Among the ideas shared was the entrepreneurial approach to always have an authentic receiver. That inspired Anne to follow in the footsteps of the Green Free School and initiate a collaboration with the environmental organization, NOAH, as well. Yet the ladies from the Green Free School had more inspiration to give from their game development courses.
Klara kickstarted their process by providing the youngster with a great map of the world. They had the world map on the wall and the youngsters researched climate changes in different countries and put it on the map. An idea that Anne from FGU Vestegnen got so inspired by that she decided to apply that as well. Both Klara and Ane made a great effort to secure the understanding of the topic before the actual game development phase.
Klara taught the students about the newest COP21, climate politics, CO2 and global warming and she took her students to a zoological museum, in which they could explore the museum by means of a game-based learning app. She took a more international perspective, whereas Anne went more local and practical. For instance, her students analyzed leaves with a microscope in a local park.

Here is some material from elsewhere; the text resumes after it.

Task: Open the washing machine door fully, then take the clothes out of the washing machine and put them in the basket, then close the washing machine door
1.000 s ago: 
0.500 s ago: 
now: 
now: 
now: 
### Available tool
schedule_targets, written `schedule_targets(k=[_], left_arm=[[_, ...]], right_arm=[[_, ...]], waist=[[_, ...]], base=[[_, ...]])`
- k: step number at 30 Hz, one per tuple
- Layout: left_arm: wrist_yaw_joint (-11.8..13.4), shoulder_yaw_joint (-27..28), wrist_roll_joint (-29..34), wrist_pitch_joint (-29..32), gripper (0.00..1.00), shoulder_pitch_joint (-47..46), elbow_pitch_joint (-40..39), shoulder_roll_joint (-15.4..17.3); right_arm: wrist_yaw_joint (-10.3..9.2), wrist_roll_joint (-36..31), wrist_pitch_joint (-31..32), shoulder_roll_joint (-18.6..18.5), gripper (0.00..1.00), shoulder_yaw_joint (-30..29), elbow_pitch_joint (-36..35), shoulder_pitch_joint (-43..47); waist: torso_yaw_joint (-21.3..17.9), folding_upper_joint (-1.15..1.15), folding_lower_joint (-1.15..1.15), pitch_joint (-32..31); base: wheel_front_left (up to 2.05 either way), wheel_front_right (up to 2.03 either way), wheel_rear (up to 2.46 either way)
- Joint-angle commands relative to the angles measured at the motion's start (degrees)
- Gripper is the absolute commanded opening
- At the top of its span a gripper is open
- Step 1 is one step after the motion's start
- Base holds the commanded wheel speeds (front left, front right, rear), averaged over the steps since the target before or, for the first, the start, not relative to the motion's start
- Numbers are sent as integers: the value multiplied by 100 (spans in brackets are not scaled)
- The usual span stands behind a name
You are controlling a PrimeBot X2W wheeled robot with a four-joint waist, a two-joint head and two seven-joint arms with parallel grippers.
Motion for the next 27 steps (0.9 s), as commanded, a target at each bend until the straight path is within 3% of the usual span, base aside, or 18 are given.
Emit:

Although the students had been introduced to game design and game history. And although they had gone to Bastard Game Café twice to simply play and evaluate games, the students still needed to play a lot in order to really understand the diversity of games well. And in particular to be able to transform ideas into practice. It was a challenge to design a game based on a complex topic like climate change. Klara shared that challenge resulted in her students mostly making question and answer games.